━━━━━ Source data
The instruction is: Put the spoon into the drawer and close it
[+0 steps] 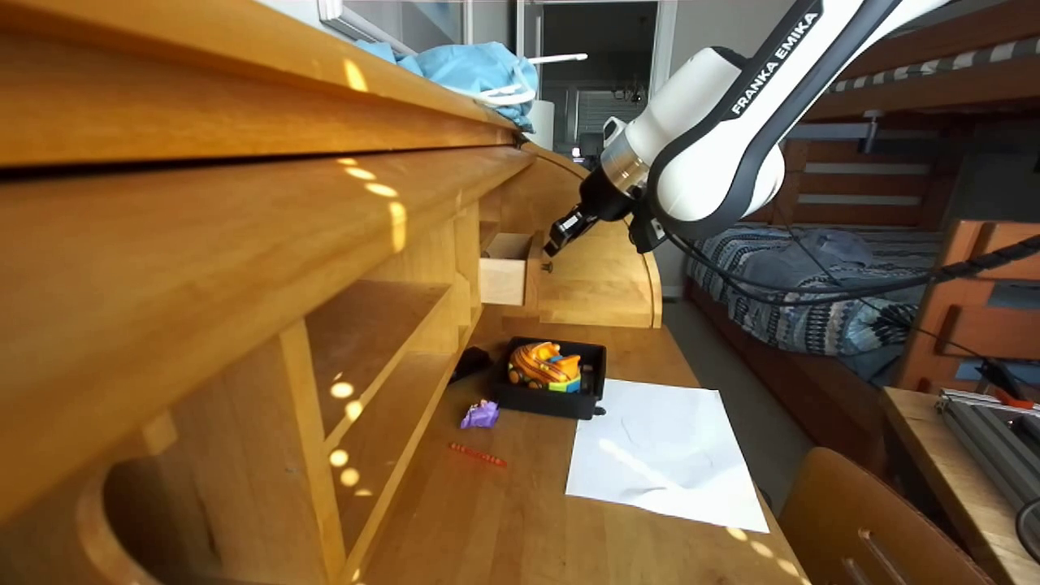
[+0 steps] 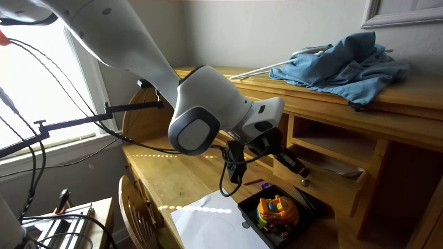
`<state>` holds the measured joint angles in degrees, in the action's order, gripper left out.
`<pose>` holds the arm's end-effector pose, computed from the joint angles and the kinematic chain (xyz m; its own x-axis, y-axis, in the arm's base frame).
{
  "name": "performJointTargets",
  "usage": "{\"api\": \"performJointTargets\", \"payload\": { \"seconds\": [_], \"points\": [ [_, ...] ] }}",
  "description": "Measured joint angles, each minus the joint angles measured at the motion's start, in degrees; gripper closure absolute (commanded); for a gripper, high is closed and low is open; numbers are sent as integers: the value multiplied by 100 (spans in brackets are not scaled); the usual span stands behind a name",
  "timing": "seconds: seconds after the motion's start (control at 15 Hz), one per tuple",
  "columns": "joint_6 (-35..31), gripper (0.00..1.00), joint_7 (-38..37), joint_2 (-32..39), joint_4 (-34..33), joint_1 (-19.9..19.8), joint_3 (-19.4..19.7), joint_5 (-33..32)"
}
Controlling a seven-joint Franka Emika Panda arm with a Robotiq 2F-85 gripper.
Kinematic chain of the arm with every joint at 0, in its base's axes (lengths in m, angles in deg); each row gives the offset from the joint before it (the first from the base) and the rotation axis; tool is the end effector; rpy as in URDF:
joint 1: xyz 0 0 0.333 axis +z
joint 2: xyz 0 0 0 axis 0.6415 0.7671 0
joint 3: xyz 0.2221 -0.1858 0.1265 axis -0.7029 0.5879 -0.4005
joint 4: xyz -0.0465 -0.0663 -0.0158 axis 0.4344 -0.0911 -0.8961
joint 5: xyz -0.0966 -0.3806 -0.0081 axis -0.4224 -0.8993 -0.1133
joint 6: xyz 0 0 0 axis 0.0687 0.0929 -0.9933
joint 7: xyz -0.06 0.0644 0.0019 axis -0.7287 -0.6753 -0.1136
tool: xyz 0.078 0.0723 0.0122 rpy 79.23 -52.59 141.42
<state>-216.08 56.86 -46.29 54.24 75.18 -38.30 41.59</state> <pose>0.5638 -0.0631 0.3187 0.6867 -0.0780 0.7227 -0.2402 -0.9627 0.1244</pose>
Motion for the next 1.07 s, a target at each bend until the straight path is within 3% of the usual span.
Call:
{"api": "performJointTargets", "payload": {
  "seconds": [0.33, 0.6, 1.07],
  "points": [
    [101, 100, -119, 437, -878, -1294, -1311, -99],
    [170, 100, -118, 548, -1225, -1957, -1979, -111],
    [634, 100, -77, 310, -1188, -2223, -2201, -111]
  ]
}}
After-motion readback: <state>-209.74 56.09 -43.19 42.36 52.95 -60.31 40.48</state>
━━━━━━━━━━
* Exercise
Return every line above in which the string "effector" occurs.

* Task response
`<pose>` holds the arm's end-effector pose, computed from the joint angles and the kinematic chain (xyz m; its own x-axis, y-axis, in the arm's base frame).
Kinematic chain of the arm with every joint at 0, in its base's axes (lengths in m, angles in deg); each row gives the offset from the joint before it (the first from the base) and the rotation axis; tool is the end effector; rpy as in URDF:

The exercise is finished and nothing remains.